◆ **What you have to do**: Copy out each line of the listing below in which the string "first" occurs.

◆ **Data segment**:
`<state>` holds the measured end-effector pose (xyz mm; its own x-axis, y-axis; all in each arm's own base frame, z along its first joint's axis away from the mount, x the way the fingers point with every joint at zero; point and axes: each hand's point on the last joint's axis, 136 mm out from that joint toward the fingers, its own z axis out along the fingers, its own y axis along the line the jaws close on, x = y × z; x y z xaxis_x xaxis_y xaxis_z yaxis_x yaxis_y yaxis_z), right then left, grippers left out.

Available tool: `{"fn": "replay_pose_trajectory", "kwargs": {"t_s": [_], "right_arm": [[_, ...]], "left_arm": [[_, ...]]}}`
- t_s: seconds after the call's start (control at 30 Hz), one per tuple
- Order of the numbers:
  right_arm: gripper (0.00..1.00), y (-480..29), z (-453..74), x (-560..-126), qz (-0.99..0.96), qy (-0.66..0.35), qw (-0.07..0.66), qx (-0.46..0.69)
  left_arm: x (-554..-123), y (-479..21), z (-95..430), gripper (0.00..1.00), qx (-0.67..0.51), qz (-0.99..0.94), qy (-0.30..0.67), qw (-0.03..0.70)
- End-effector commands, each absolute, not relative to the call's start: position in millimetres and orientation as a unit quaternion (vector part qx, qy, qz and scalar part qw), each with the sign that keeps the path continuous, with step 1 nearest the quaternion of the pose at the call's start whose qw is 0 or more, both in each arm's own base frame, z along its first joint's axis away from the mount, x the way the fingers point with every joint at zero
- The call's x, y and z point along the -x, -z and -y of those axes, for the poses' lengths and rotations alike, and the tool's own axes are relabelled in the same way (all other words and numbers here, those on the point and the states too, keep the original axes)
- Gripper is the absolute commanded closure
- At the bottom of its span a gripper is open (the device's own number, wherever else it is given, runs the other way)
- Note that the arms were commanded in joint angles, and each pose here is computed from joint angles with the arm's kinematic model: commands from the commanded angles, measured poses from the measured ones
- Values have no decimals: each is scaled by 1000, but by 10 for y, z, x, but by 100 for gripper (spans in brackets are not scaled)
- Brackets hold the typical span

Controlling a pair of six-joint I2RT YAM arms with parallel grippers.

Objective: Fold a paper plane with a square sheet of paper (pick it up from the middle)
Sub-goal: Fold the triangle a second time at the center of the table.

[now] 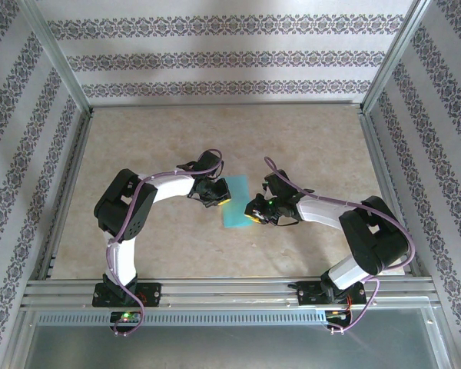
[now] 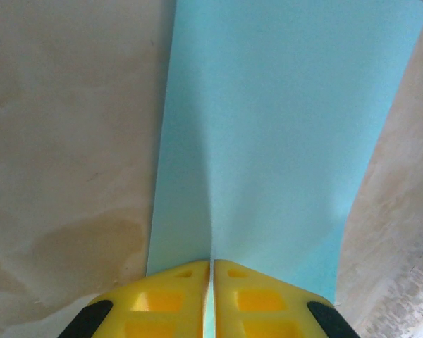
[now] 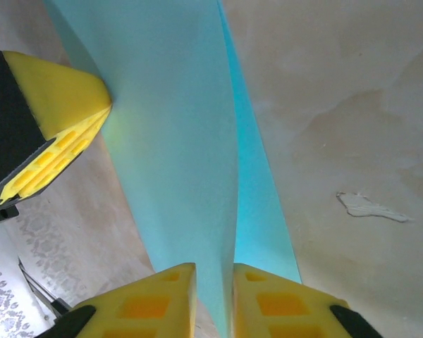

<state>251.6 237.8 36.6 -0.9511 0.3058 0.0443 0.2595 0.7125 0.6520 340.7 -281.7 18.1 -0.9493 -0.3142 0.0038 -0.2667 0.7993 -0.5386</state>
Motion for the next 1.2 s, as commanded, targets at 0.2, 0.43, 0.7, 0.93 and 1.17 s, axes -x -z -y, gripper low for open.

◆ **Finished exercise**:
`<state>` holds the measured end-effector pose (xyz mm; its own x-axis, y-axis; all in each arm's own base frame, z along its first joint's axis away from the mount, x the way the fingers point with every joint at zero; point and axes: each hand's point on the last joint's axis, 136 mm out from that joint toward the fingers, its own z axis out along the fingers, its own y axis along the line the jaws close on, x = y × z; x y z xaxis_x xaxis_y xaxis_z yaxis_x yaxis_y yaxis_z), right then left, grippers left out.
- End-effector commands, each absolute, not relative to the call's start: position in millimetres and orientation as a unit quaternion (vector part qx, qy, qz and scalar part qw), each with the sign that keeps the path continuous, with step 1 nearest the quaternion of the pose at the call's start whose qw is 0 or more, both in each arm's own base frame, z along its first joint's axis away from the mount, x the way the fingers point with every joint at zero

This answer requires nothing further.